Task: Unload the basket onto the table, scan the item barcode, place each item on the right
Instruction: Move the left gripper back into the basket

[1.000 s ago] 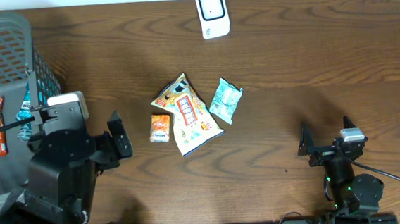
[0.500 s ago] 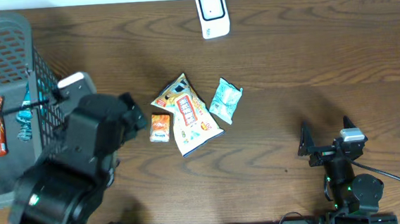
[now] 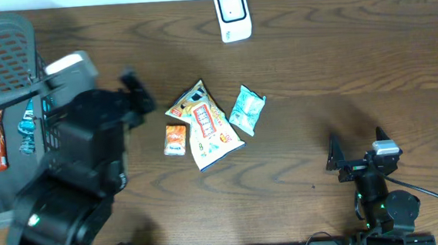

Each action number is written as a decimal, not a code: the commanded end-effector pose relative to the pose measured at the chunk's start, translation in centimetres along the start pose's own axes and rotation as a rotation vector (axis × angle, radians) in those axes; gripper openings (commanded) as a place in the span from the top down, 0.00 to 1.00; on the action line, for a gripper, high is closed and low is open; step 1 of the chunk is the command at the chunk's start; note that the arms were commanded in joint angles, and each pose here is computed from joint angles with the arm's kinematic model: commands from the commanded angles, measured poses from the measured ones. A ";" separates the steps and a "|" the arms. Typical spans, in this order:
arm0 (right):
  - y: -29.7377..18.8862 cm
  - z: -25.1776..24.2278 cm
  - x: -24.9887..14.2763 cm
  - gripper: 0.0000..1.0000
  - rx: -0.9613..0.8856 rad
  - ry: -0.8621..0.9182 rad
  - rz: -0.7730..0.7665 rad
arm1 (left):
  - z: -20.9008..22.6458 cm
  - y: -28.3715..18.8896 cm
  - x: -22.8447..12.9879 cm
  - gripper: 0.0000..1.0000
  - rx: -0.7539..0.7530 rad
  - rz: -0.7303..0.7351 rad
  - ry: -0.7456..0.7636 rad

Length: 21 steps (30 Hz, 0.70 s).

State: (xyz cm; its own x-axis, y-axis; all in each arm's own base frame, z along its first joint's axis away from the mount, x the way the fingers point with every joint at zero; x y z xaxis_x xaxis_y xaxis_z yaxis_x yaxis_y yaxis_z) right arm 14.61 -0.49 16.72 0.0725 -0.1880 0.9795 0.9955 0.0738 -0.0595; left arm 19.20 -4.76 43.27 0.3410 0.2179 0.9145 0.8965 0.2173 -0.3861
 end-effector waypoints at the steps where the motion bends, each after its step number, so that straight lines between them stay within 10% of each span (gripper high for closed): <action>1: 0.0 0.1 -0.1 0.01 0.004 0.009 -0.002 | 3.7 -1.5 1.9 0.02 0.268 -0.144 -0.046; 8: 0.0 0.1 -0.1 0.01 0.004 0.009 -0.002 | 9.9 -0.7 1.4 0.02 0.589 -0.139 -0.382; 21: 0.0 0.1 -0.1 0.01 0.004 0.009 -0.002 | 19.9 4.6 0.2 0.02 0.636 0.031 -1.071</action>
State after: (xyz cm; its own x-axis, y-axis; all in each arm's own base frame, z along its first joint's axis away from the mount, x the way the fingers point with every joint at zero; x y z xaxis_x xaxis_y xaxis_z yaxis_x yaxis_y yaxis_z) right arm 14.61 -0.49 16.72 0.0721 -0.1880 0.9795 0.9955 0.0738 -0.0591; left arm 16.03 13.59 40.63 -0.2774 0.7127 0.6443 0.4170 0.6935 -0.5875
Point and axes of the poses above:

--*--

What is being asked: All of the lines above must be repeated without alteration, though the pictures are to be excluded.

Your response:
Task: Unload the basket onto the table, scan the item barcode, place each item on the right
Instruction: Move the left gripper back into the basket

[1.000 s ago] 
[0.500 s ago] 
[now] 

Each action number is written as a decimal, not a code: the commanded end-effector pose relative to the pose measured at the chunk's start, translation in centimetres along the start pose's own axes and rotation as a rotation vector (axis × angle, radians) in those axes; gripper openings (commanded) as a place in the span from the top down, 0.00 to 1.00; on the action line, for a gripper, high is closed and low is open; step 1 of the chunk is the command at the chunk's start; note that the arms were commanded in joint angles, and each pose here is computed from joint angles with the arm's kinematic model: commands from the commanded angles, measured poses from the measured ones. A ";" separates the steps and a "|" the arms. Typical spans, in this order:
arm0 (right):
  - y: -29.7377..18.8862 cm
  - z: -25.1776..24.2278 cm
  - x: -24.9887..14.2763 cm
  - gripper: 0.0000..1.0000
  - rx: -0.9613..0.8856 rad
  - ry: -0.8621..0.9182 rad
  - rz: -0.7730..0.7665 rad
arm1 (left):
  - z: -20.9008..22.6458 cm
  - y: -28.3715..18.8896 cm
  - x: -22.8447..12.9879 cm
  - gripper: 0.0000..1.0000
  - rx: -0.7539..0.7530 rad
  - rz: -0.7303..0.7351 rad
  - ry: -0.7456..0.7636 rad

Length: 21 steps (30 Hz, 0.70 s).

State: (xyz cm; its own x-axis, y-axis; all in each arm's own base frame, z along its first joint's axis away from the mount, x the way the fingers point with every joint at zero; x y z xaxis_x xaxis_y xaxis_z yaxis_x yaxis_y yaxis_z) right arm 14.61 -0.49 16.72 0.0725 -0.1880 0.9795 0.9955 0.0738 -0.0595; left arm 19.20 -4.76 43.27 0.3410 0.2179 0.9145 0.8965 0.2173 -0.3861
 end-effector waypoints at the steps where the motion bends, each after its step number, so that straight lines between them stay within 10% of each span (gripper high for closed): <action>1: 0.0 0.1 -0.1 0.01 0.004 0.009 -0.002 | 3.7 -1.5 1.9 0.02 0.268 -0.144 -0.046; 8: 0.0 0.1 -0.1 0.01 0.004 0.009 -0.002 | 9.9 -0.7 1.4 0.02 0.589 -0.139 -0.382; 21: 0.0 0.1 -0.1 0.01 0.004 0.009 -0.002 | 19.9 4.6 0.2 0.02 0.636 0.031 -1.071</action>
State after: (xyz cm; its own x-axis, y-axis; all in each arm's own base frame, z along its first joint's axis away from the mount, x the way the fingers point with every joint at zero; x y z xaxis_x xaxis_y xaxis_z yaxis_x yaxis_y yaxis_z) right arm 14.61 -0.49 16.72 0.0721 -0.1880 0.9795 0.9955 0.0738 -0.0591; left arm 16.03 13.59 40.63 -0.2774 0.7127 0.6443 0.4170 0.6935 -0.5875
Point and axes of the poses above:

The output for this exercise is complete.